> **Task goal**: Find the lines below holding the word "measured" and copy each of them.
=== Begin Enclosure ===
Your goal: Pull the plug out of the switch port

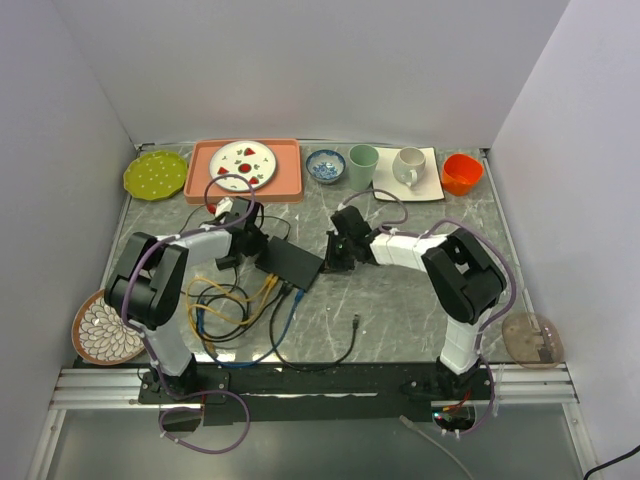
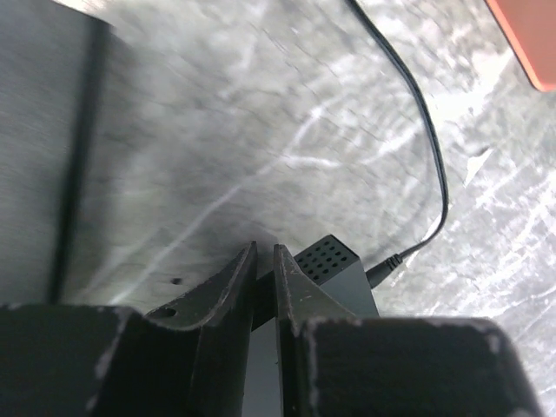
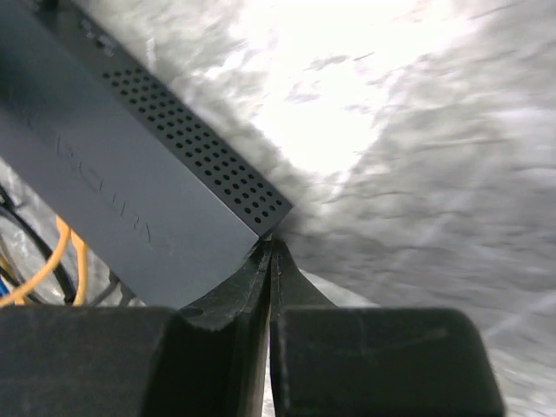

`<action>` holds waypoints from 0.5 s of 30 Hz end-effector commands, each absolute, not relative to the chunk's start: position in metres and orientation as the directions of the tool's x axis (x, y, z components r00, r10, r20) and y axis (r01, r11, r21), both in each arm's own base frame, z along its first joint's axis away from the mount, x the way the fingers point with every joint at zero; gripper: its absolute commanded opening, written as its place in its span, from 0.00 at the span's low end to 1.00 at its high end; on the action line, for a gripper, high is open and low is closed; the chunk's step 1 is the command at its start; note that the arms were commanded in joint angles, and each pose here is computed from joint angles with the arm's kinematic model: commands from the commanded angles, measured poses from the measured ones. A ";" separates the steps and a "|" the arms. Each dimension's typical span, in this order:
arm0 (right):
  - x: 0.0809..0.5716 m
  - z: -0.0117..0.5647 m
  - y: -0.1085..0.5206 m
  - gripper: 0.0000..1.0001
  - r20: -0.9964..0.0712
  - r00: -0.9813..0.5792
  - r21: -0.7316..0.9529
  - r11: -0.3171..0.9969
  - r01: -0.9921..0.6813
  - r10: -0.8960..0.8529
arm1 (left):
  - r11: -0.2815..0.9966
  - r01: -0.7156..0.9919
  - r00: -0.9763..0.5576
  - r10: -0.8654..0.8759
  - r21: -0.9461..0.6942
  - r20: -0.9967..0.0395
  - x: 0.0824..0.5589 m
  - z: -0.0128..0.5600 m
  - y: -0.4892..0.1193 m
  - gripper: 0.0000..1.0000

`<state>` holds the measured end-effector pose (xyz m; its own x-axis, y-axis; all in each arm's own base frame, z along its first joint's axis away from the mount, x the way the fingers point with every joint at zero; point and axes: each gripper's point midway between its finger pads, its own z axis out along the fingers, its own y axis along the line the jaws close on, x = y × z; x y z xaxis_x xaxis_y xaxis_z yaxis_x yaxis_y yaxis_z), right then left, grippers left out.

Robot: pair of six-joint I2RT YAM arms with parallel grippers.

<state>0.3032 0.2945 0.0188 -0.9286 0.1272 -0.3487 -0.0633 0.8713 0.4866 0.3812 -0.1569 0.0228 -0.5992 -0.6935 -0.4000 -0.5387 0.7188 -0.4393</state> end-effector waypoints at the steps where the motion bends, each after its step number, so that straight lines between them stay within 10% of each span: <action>1: 0.331 0.033 0.293 0.07 -0.393 -0.909 0.472 0.878 -0.073 0.136 | 0.748 -0.513 -0.706 -0.647 -0.421 -0.288 0.344 -0.002 -0.191 0.21; 15: 0.378 0.051 0.297 0.07 -0.405 -0.899 0.473 0.880 -0.052 0.165 | 0.737 -0.483 -0.718 -0.643 -0.472 -0.269 0.352 0.011 -0.221 0.24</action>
<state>0.3260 0.2739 0.0192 -0.9516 0.1091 -0.2873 -0.0110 0.9222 0.3865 0.3857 -0.1766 0.0239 -0.5918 -0.6955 -0.4074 -0.5186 0.7155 -0.4681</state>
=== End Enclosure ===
> **Answer to this problem**:
`<action>` holds waypoints from 0.5 s of 30 Hz end-effector commands, each absolute, not relative to the chunk's start: position in metres and orientation as the directions of the tool's x axis (x, y, z components r00, r10, r20) and y axis (r01, r11, r21), both in each arm's own base frame, z along its first joint's axis away from the mount, x the way the fingers point with every joint at zero; gripper: its absolute commanded opening, written as its place in its span, from 0.00 at the span's low end to 1.00 at its high end; on the action line, for a gripper, high is open and low is closed; the chunk's step 1 is the command at its start; note that the arms were commanded in joint angles, and each pose here is computed from joint angles with the arm's kinematic model: commands from the commanded angles, measured poses from the measured ones. A ";" separates the steps and a "|" the arms. Each dimension's typical span, in this order:
`<state>` holds the measured end-effector pose (xyz m; its own x-axis, y-axis; all in each arm's own base frame, z along its first joint's axis away from the mount, x the way the fingers point with every joint at zero; point and axes: each gripper's point midway between its finger pads, its own z axis out along the fingers, its own y axis along the line the jaws close on, x = y × z; x y z xaxis_x xaxis_y xaxis_z yaxis_x yaxis_y yaxis_z), right then left, grippers left out.

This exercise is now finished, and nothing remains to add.